Another way to look at the resulting signal is that it alternates between left and right
at 38 kHz, with the phase determined by the 19 kHz pilot signal. Most stereo encoders
use this switching technique to generate the 38 kHz subcarrier, but practical encoder designs
need to incorporate circuitry to deal with the switching harmonics. Converting the multiplex
signal back into left and right audio signals is performed by a decoder, built into stereo
receivers. Again, the decoder can use a switching technique to recover the left and right channels.

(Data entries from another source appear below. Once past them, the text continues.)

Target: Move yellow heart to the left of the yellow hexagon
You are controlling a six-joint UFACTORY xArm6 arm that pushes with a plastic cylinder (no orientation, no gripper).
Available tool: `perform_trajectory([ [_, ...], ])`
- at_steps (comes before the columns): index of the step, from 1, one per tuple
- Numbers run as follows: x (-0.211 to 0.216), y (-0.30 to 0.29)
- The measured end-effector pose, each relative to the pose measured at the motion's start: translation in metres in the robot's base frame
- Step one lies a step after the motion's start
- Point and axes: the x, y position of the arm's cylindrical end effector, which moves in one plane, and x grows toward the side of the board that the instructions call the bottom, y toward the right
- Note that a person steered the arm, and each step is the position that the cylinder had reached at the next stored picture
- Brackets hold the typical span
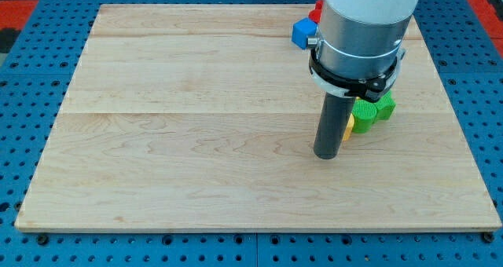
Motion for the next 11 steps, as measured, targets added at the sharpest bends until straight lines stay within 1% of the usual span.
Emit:
perform_trajectory([
  [1,0.001,-0.006],
  [2,0.036,-0.012],
  [3,0.056,-0.018],
  [5,0.051,0.097],
  [6,0.031,0.151],
  [7,0.018,0.120],
  [8,-0.002,0.069],
  [9,-0.023,0.061],
  [10,-0.024,0.038],
  [11,-0.024,-0.001],
])
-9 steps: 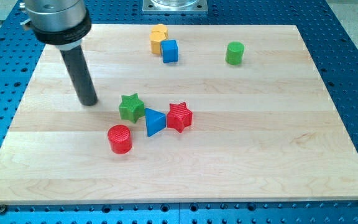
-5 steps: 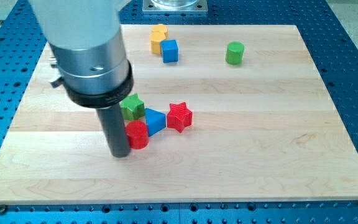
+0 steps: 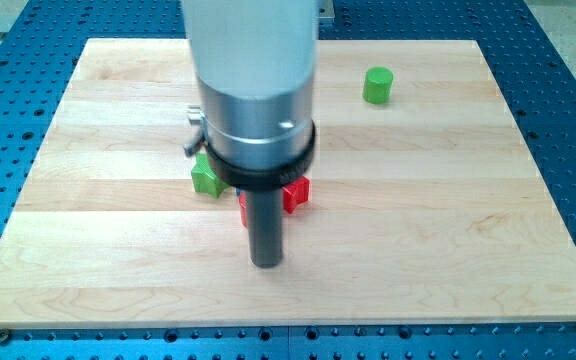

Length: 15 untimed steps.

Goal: Move the red circle below the red star

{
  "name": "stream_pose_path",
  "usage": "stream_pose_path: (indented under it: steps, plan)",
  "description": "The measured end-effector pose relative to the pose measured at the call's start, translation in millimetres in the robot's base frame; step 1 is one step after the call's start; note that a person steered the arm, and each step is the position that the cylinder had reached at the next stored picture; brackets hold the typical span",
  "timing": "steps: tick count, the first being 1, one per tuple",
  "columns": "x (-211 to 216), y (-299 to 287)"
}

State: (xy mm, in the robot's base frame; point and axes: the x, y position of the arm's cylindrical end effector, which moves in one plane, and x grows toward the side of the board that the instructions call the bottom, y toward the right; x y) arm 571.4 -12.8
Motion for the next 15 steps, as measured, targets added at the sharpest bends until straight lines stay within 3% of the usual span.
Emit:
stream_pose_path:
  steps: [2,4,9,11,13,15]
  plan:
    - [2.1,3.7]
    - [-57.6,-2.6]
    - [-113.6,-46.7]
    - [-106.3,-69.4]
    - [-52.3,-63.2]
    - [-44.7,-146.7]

In addition, for a given RF level at the receiver, the signal-to-noise ratio and multipath distortion
for the stereo signal will be worse than for the mono receiver. For this reason many stereo
FM receivers include a stereo/mono switch to allow listening in mono when reception
conditions are less than ideal, and most car radios are arranged to reduce the separation
as the signal-to-noise ratio worsens, eventually going to mono while still indicating a stereo
signal is being received. As with monaural transmission, it is normal practice to apply
pre-emphasis to the left and right channels before encoding and to apply de-emphasis at
the receiver after decoding. In the U.S. beginning around 2010 using single
sideband subcarriers for stereo was proposed. It is theorized to be more power efficient
and have less noise at the receiver. A handful of radio stations around the country are broadcasting
stereo in this way. It may not be compatible with very old receivers, but it is claimed
most newer receivers cannot tell the difference.===Quadraphonic FM===
In 1969, Louis Dorren invented the Quadraplex system of single station, discrete, compatible
four-channel FM broadcasting. There are two additional subcarriers in the Quadraplex system,
supplementing the single one used in standard stereo FM. The baseband layout is as follows: 50 Hz to 15 kHz Main Channel (sum of all 4
channels) (LF+LR+RF+RR) signal, for mono FM listening compatibility.

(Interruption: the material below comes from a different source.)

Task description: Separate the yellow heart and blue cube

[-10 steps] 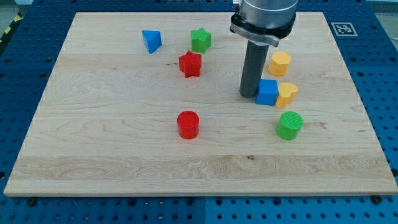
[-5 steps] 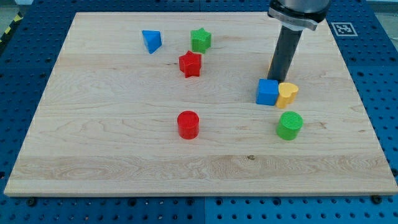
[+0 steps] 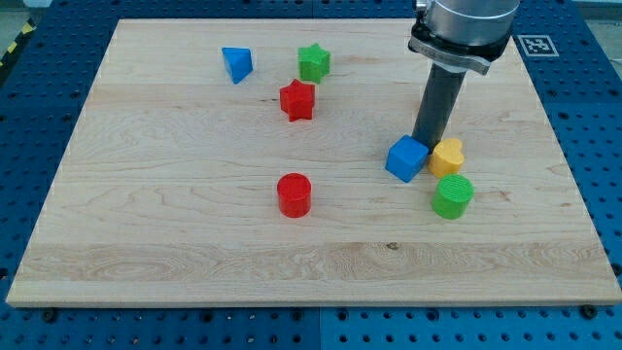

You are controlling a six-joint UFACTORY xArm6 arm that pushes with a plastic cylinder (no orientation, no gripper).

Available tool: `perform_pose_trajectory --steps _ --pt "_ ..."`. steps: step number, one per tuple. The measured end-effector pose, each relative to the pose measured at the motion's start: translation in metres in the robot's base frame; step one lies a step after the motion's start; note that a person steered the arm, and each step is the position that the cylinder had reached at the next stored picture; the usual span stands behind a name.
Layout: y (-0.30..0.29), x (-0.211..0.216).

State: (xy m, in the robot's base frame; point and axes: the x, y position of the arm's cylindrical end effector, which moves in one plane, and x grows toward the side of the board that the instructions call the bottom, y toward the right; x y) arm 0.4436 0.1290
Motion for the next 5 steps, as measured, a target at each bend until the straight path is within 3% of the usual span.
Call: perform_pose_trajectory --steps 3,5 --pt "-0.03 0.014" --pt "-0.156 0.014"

23 to 53 kHz (sine quadrature subcarrier) (LF+LR) – (RF+RR) Left minus Right difference
signal. This signal’s modulation in algebraic sum and difference with the Main channel is
used for 2 channel stereo listener compatibility. 23 to 53 kHz (cosine quadrature 38 kHz subcarrier)
(LF+RR) – (LR+RF) Diagonal difference. This signal’s modulation in algebraic sum and difference
with the Main channel and all the other subcarriers is used for the Quadraphonic listener.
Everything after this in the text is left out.